Building Home Churches in Haiti

When you hear the word “Haiti,” what comes to your mind? Certainly you think of the recent devastating earthquake, suffering, poverty, tent cities, and voodoo.  “When I think about Haiti, I have different sensations running through my mind -- the extreme tropical humidity, the inviting smell of the evening charcoal fires, the taste of a puckery sweet mango, the sound of Haitian believers loudly praising God -- and, of course, the faces of our dear friends and ministry partners,” reflects Terri DiPietro former missionary in Haiti.  DiPietro says she also thinks about Dr. Hubert Morquette and his wife, Junie, both accomplished surgeons who founded King’s Hospital in Port-au-Prince.  Morquette is passionately devoted to public health and to strengthening local communities through the church.  Over the years, Xenos Christian Fellowship has sent teams to Haiti to participate in a variety of health and immunization clinics and seminars in support of Dr. Morquette’s work.

During DiPietro’s short term trip last August, several team members began the work of challenging the Christian community near King’s Hospital to expand their vision for ministry to include the poorest of the poor, the vulnerable young mothers and children who are among the hundreds of thousands still living in tents, nearly 3 ½ years after the earthquake.  The missions group also teamed up with Haitian medical staff to take basic medical care to a neighboring tent community.  As far as the future goes, DiPietro says, “We plan to continue this work in January 2014, working with local church leaders in Port-au-Prince to create a groundswell of simple churches to reach the spiritually hungry in communities still experiencing brutal social aftershocks from the earthquake, folks who have been largely excluded or forgotten by the traditional church.”

 Another face that DiPietro recalls is the joyful grin of Pastor Ewal Duplessy. Pastor Duplessy leads the Beraka church in Jacmel on the southern coast. Teams from Xenos have taught dozens of leadership training seminars at Beraka, casting a vision for “every-member ministry” and the sustainable model of the primitive church. Xenos teams have helped the Church at Beraka plant over 20 churches and seen scores of Haitians come to faith in Christ.

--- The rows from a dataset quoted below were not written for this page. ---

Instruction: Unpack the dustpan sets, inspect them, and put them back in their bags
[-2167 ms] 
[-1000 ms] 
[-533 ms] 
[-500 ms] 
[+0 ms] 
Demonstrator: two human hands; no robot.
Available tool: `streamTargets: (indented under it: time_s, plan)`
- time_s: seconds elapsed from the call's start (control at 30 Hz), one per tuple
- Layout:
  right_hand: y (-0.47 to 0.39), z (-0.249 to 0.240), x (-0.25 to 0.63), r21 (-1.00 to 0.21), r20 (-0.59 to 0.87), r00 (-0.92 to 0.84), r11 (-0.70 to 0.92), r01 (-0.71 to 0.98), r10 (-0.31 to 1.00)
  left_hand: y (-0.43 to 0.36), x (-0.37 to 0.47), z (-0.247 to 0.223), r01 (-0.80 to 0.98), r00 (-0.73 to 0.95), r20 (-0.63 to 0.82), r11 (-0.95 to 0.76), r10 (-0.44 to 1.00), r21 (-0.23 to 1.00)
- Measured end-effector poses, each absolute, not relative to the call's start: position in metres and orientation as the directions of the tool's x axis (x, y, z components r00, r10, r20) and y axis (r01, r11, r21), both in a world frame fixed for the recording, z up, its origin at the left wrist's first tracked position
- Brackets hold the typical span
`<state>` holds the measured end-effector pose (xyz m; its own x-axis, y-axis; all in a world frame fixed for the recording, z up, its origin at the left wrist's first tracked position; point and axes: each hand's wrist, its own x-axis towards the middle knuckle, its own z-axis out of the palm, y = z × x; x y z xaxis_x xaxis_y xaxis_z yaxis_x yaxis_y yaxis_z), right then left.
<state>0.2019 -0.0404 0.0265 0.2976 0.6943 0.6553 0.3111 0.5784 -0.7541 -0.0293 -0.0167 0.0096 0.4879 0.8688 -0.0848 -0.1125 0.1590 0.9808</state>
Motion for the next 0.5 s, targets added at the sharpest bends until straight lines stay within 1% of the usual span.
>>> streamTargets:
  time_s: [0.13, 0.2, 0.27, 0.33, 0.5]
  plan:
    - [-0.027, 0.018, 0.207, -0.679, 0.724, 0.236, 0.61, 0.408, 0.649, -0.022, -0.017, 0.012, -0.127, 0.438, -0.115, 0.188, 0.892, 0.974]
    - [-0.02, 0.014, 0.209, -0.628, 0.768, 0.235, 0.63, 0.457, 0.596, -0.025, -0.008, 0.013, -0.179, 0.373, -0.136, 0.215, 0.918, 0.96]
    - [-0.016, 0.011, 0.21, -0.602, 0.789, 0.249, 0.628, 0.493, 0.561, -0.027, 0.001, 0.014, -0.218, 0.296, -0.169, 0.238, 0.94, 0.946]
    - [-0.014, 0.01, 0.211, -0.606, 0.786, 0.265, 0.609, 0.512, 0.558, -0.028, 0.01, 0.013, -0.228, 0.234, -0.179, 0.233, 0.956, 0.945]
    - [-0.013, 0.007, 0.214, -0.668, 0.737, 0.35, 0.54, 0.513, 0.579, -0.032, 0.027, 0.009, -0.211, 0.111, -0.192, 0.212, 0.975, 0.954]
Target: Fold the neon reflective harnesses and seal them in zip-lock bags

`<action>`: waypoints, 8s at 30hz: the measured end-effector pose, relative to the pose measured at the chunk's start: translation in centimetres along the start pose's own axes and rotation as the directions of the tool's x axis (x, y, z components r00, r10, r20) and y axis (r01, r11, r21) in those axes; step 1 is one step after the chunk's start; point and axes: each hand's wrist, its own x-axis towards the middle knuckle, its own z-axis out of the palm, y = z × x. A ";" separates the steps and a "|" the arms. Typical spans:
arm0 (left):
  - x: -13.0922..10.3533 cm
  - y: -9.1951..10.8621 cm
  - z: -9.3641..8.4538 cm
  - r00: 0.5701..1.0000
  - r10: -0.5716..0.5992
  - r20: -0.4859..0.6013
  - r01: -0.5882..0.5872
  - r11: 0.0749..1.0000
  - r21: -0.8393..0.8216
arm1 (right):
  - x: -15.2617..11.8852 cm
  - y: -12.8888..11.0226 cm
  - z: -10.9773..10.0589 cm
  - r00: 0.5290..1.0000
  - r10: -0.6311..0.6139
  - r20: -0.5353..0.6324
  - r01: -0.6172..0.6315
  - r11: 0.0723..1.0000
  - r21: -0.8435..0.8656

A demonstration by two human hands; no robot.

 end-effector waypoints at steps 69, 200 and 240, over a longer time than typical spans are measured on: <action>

“One effective way to penetrate new communities with the gospel has been to ‘adorn’ the message by providing basic medical care through a mobile clinic,” commented DiPietro.  Squeezed into the back of truck, you will find medical tools, the pharmacy suitcases, potable water, food and a team of doctors, dentists, evangelists, cooks and all the rest of the team, bouncing across a riverbed or a well-eroded path. The clinic day begins with the message of the hope found in Christ, and throughout the day, the team continues to engage the crowd in spiritual conversations, ending with prayer for their physical and spiritual needs as they leave the pharmacy. Last August, the team was invited to help establish a house church directly across the path from a former voodoo ceremonial site, proclaiming boldly the surpassing power of Christ in that dark community.  DiPietro said, “I’m excited to be one of over 100 folks from Xenos who have had a hand in the work God is doing in Haiti! It is a privilege beyond measure to tangibly experience the love of God overcoming the barriers of language, culture and geography. Yes, there is hope for Haiti, and that hope is found in Jesus Christ and through his body, the church.”